Деон Мейер - Остаться в живых
Нет, он поступил так не по привычке и не из-за того, что что-то предвидел заранее.
То же самое и с диском. Страховка, оставшаяся от тех дней, когда он отвечал за сведение воедино сверхсекретных данных. Он располагал устаревшими данными, оставшимися с прежних времен. Сведениями о сексуальных предпочтениях политических лидеров, списками предполагаемых предателей и двойных агентов. Сведениями, утратившими актуальность. Клейнтьес вспомнил о них, поняв, что по уши в дерьме. И он нашел способ как-то подстраховаться. Не надо зацикливаться на жестком диске; нельзя позволять увести себя в сторону. Янина вздохнула с облегчением. Она поняла, что идет по верному пути.
Но и эту ниточку обрывать нельзя; она может играть не в одну игру.
Надо сосредоточиться на Лусаке. Надо выяснить, кто держит Джонни Клейнтьеса. Если она это поймет, то найдет источник утечки, и перед ней откроется путь наверх.
Забудь о директоре. Забудь о Тобеле Мпайипели. Сосредоточься!
— Квинн! — позвала она.
Квинн сидел сгорбившись над своей аппаратурой. Услышав свою фамилию, он подскочил.
— Раджив!
— Что, мэм?
— Не смотри так печально. Пошли прогуляемся со мной. — В ее голосе была сила, и подчиненные это почувствовали.
К тому времени, как он позвонил в дверь, Аллисон успела принять душ, переодеться, включить музыку, закурить и сесть в кресло в гостиной, стараясь сохранить присутствие духа.
Но в тот миг, когда она услышала звонок, она забыла обо всем на свете.
Янина Менц шла посередине, двое мужчин по бокам: Квинн, смуглый, стройный атлет, и Раджкумар, невозможно толстый индус. Более странное сочетание придумать трудно. Они дошли до конца Уэйл-стрит, завернули за угол, направились к зданию Верховного суда. Все молчали, только Раджкумар громко сопел, пытаясь не отстать от них. Оба понимали: начальница увела их, чтобы их не подслушали посторонние. Поскольку они тоже были участниками заговора, они признавали за ней главенство.

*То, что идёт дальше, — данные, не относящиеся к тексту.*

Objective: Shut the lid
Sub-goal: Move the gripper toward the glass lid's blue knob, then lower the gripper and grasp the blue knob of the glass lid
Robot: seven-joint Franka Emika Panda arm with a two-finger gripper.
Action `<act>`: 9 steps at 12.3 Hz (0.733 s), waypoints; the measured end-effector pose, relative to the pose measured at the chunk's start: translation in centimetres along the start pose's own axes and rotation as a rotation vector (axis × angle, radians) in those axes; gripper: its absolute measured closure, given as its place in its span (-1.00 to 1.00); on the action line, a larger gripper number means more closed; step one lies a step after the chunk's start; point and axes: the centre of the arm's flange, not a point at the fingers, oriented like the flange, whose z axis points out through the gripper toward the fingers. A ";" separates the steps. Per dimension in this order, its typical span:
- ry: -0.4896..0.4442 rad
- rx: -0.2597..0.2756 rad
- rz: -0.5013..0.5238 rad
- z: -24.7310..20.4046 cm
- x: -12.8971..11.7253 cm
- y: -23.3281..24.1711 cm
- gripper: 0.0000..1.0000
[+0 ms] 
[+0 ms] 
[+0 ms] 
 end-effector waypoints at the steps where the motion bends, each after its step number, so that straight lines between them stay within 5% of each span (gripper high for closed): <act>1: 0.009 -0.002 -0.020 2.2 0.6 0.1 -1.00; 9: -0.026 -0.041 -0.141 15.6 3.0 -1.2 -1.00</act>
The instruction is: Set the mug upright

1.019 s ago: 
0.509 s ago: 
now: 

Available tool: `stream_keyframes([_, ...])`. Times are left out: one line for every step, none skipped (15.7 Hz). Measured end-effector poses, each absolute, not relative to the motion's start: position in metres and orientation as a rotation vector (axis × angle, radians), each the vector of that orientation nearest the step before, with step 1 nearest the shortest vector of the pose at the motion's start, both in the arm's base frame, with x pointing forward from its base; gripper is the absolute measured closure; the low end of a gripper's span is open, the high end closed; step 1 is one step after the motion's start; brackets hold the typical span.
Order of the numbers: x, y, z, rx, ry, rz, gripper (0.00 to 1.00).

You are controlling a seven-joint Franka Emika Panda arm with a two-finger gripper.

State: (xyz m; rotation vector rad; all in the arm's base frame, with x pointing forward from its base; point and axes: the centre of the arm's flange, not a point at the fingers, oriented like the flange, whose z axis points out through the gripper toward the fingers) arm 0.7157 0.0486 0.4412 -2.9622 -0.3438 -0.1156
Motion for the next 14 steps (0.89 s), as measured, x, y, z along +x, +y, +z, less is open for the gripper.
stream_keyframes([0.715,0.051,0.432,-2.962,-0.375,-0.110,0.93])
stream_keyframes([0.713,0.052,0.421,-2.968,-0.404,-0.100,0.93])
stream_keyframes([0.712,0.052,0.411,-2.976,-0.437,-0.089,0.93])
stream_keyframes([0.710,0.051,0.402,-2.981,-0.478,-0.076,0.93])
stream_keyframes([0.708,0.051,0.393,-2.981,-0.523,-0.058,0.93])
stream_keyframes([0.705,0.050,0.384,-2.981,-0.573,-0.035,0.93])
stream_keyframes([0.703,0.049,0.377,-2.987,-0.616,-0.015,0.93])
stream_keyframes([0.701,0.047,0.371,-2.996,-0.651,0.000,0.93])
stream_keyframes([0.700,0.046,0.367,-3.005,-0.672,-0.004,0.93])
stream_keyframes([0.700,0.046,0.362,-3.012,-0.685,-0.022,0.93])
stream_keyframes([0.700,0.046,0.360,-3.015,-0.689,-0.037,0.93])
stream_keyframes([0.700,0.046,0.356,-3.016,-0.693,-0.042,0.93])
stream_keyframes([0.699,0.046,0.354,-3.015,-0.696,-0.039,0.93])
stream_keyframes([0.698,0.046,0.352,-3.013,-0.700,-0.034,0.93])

Они пересекли площадь Королевы Виктории и вошли в ботанический сад, сейчас темный и полный старинных деревьев и кустарников. Голуби и белки стихли. Они с бывшим мужем приводили сюда дочерей при свете дня, но даже тогда деревья словно перешептывались, в темных уголках лежали тени, таинственные и загадочные. Янина Менц подошла к деревянной скамье, посмотрела на огни в здании парламента на той стороне и фигуру спящего бездомного на траве.
Как странно!
— Ладно, — сказала она, когда все уселись. — Рассказывайте, как обстоят дела.
Затопек ван Герден привез вино. Он открыл бутылку и разлил в бокалы, которые Аллисон достала.
Им было неловко друг с другом; их роли так переменились по сравнению с вечером. Обоим не хотелось говорить о том, что они понимали без слов; они всячески избегали смотреть друг на друга.
— Чего вы не понимаете? — спросил он, когда они сели.
— Вы говорили о генетической предрасположенности.
— А, вот вы о чем.
Он посмотрел на свой бокал. Между пальцами поблескивало красное вино. Потом он поднял голову, и она поняла: он хочет, чтобы она сказала что-нибудь еще, открыла перед ним дверь. Аллисон ничего не могла с собой поделать; она задала вопрос, которого боялась.
— У вас есть кто-нибудь? — Она поняла, что выразилась недостаточно ясно. — Вы с кем-нибудь встречаетесь?
36
— Нет, — ответил он, и уголки его губ дернулись вверх.
— Что? — переспросила Аллисон, хотя почувствовала, что спрашивать незачем — все и так ясно. — Мы… мужчины и женщины… такие разные. Отличие между нами для меня по-прежнему… загадка.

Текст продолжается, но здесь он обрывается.